Several rare organic gaits might be mistaken for having a functional nature. One is the hobby horse gait, which has been described in patients with dystonia type 4 (DYT 4).23 These patients walk as if riding a hobby horse, with a stiff-legged skipping gait. The pattern is, however, very consistent and may be accompanied by other signs of dystonia. Ref. 23 contains an illustrative video demonstrating this gait type. Another example is an unusual clasp-knife type of gait in a patient with DYT1 dystonia, with sudden hinging of the trunk on gait initiation, and even when producing stepping movements while standing in place (video 10). In this case, the consistency of the abnormal movements (during walking, running, backward walking, and stepping in place) and the presence of other dystonic features (elicited also during the seated examination) pointed to the organicity of the gait abnormalities. Another rare organic gait that might be misinterpreted occurs in patients with stiff-person syndrome. These patients typically present with stiffness and spasms in the lumbar region and lower extremities,24,25 and gait is usually deliberately very slow and broad based in an effort to prevent falling (video 11). Pattern recognition is important here, as the presentation—which also includes the characteristic lumbar hyperlordosis—is in fact both congruent and consistent. Another rare yet organic gait is knee buckling in patients with negative myoclonus, as may occur after cerebral hypoxia, hepatic encephalopathy or in patients with Huntington disease. The negative myoclonus causes a bouncing gait characterized by postural lapses. In this situation, the bounces are usually very quick and look very different from the much slower and prolonged buckling seen in functional disorders (which actually require a very good quadriceps strength). Cataplexy in patients with narcolepsy can occasionally also lead to buckling of the knees, although such spells are typically much briefer and are linked to specific triggers such as laughter. However, a gait pattern with staggering to both sides and buckling of the knees has been described in a patient with excessive daytime sleepiness due to status cataplecticus.26 Ref. 24 contains an illustrative video demonstrating this gait type. Many of these rare neurologic conditions are usually accompanied by other clinical features that would help to make the diagnosis.

Video 10

Clasp-knife type of gait in a patient with DYT1 dystonia, with sudden hinging of the trunk upon gait initiation, and even when producing stepping movements while standing in place.Download Supplementary Video 10 via http://dx.doi.org/10.1212/009649_Video_10

Video 11

Deliberately slow and broad-based gait in a patient with stiff-person syndrome.
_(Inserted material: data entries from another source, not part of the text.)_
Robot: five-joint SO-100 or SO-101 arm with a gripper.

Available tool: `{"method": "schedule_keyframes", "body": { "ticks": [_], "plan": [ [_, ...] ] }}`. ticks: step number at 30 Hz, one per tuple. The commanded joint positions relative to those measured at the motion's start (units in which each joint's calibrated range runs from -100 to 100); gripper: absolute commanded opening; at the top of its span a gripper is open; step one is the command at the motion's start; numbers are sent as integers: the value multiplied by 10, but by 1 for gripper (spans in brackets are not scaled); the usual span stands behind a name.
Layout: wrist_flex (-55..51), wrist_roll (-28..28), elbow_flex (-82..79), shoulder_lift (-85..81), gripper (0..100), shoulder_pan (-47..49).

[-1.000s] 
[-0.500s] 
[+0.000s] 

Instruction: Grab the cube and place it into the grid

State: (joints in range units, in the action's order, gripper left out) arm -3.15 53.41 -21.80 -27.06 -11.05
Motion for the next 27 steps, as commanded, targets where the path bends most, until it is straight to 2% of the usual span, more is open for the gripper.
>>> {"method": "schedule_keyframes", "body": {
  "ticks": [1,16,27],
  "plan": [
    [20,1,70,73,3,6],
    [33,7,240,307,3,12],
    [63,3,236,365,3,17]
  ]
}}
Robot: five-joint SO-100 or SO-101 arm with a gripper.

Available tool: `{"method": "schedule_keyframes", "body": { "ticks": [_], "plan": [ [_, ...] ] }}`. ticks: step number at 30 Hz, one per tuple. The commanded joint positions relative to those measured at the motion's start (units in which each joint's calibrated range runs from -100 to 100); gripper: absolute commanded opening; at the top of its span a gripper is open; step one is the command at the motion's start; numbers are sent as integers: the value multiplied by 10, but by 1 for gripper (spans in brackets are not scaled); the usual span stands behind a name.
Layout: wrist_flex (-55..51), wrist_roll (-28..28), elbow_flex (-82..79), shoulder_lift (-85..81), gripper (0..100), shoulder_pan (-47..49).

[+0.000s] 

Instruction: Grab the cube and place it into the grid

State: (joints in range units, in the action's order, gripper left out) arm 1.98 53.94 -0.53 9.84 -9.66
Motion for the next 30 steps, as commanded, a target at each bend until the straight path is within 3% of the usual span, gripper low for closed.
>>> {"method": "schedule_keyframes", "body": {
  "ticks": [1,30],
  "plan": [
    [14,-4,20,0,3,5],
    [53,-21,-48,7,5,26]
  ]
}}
Characteristic lumbar hyperlordosis is lacking in this patient.Download Supplementary Video 11 via http://dx.doi.org/10.1212/009649_Video_11

Supportive signs

As functional gait disorders often occur together with other types of functional disorders, it is helpful to search for additional inconsistent or incongruous neurologic findings.2 Moreover, several supportive signs can offer diagnostic support in patients with a functional gait disorder.27 A useful one is the expressive behavior including breath-holding and grimacing while standing or walking (originally labeled as huffing and puffing sign, although we prefer expressive behavior, as this does not have a negative connotation).28 This sign has an excellent specificity but poor sensitivity: in a cohort of 131 patients with a functional gait disorder (with the absence of pain), expressive behavior was present in 44%, whereas it was minimal or absent in 37 patients with an organic gait disorder.28 A recent study reported an even lower sensitivity: expressive behavior was only present in 14 of 60 patients (23%) with a functional gait disorder.3

Another supportive sign is the chair sign. In a small study with 9 patients with a functional gait disorder, 8 patients were able to propel themselves better when seated on an office chair with wheels compared with regular walking, which was not present in 9 control patients with parkinsonism.29 This test needs confirmation in larger studies, as we suspect that some organic gait disorders (such as task-specific gait dystonia or freezing of gait) may also yield a positive chair test, thus diminishing its specificity.

Conclusion

We have described a sign-based approach to better diagnose functional gait disorders. In this sign-based approach, presenting gait signs are taken as the starting point for a tailored search into the origin of the gait disorder. After identification of the presenting gait signs, clinical tests can subsequently bring out inconsistencies and incongruencies that may point out to a functional gait disorder. We hope that this will help clinicians during the diagnostic process in their daily clinical practice.

Study funding

No targeted funding reported.

Disclosure

J. Nonnekes is supported by a center of excellence grant of the Parkinson's Foundation through the Radboudumc Centre of Expertise for Parkinson & Movement Disorders. E. Růžička was supported by the Ministry of Health of the Czech Republic, grant AZV ČR 16-29651. T. Serranová was supported by the Ministry of Health of the Czech Republic, grant AZV ČR 16-29651. S.G. Reich reports no relevant disclosures. B.R. Bloem is supported by a center of excellence grant of the Parkinson's Foundation through the Radboudumc Centre of Expertise for Parkinson & Movement Disorders. M. Hallett is supported by the National Institute of Neurological Disorders and Stroke Intramural Program. Go to Neurology.org/N for full disclosures.

Appendix Authors

Table2

Footnotes

  • Go to Neurology.org/N for full disclosures. Funding information and disclosures deemed relevant by the authors, if any, are provided at the end of the article.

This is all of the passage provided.